Across the material below, count the lines that include the word "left" and give only that count.
********************
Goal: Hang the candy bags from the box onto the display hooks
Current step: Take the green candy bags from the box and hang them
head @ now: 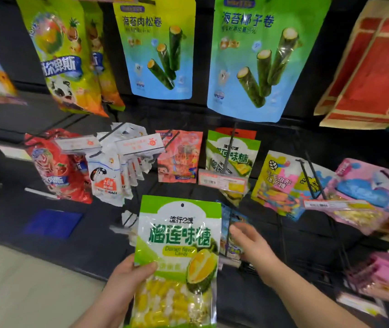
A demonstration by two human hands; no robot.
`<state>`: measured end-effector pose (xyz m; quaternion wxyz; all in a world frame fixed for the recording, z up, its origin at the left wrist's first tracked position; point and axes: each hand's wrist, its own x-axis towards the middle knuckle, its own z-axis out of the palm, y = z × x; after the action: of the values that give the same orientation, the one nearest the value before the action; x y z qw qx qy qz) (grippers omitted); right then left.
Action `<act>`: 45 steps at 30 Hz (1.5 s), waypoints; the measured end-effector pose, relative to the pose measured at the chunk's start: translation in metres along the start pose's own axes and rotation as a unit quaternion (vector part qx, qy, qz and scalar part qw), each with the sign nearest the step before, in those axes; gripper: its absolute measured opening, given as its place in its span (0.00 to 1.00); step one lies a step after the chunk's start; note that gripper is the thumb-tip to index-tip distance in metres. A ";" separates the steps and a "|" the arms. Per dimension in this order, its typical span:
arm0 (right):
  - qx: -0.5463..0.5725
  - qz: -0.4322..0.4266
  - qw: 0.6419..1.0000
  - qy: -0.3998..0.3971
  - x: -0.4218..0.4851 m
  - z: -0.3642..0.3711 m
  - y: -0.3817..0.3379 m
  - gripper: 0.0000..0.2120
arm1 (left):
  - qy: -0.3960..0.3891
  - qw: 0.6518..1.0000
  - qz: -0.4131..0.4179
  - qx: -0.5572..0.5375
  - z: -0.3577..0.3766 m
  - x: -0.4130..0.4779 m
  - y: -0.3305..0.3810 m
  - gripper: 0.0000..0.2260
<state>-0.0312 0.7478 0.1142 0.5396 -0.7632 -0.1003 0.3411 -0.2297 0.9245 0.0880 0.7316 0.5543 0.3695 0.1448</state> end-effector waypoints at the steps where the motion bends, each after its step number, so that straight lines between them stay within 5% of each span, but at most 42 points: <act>1: 0.038 0.025 0.997 -0.062 -0.015 0.005 0.001 0.18 | -0.012 1.000 -0.002 0.005 0.007 0.001 -0.002 0.36; 3: 0.059 0.035 0.993 -0.099 -0.033 0.012 0.007 0.10 | -0.043 0.999 -0.008 0.016 0.024 0.001 -0.003 0.33; 8: 0.063 -0.004 0.997 0.034 -0.036 0.003 0.018 0.13 | -0.082 0.996 -0.035 0.014 0.056 0.012 -0.008 0.26; 12: 0.051 -0.026 0.995 0.076 -0.030 -0.009 0.008 0.11 | -0.051 0.996 -0.030 0.063 0.076 0.026 -0.002 0.09; 16: 0.030 -0.065 0.993 0.089 -0.022 -0.013 -0.005 0.12 | -0.039 0.996 -0.013 0.083 0.086 0.038 0.012 0.14; 23: 0.024 -0.113 0.990 0.075 -0.014 -0.009 -0.012 0.15 | -0.036 0.998 0.003 0.059 0.081 0.043 0.013 0.07; 45: 0.061 -0.066 0.990 0.109 0.008 -0.008 -0.012 0.12 | -0.019 0.994 0.028 0.101 0.090 0.057 0.022 0.06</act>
<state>-0.0176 0.7513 0.1233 0.6139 -0.7535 -0.0701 0.2246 -0.1233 0.9039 0.0973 0.6745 0.6383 0.3522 0.1165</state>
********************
- **ANSWER AREA**
2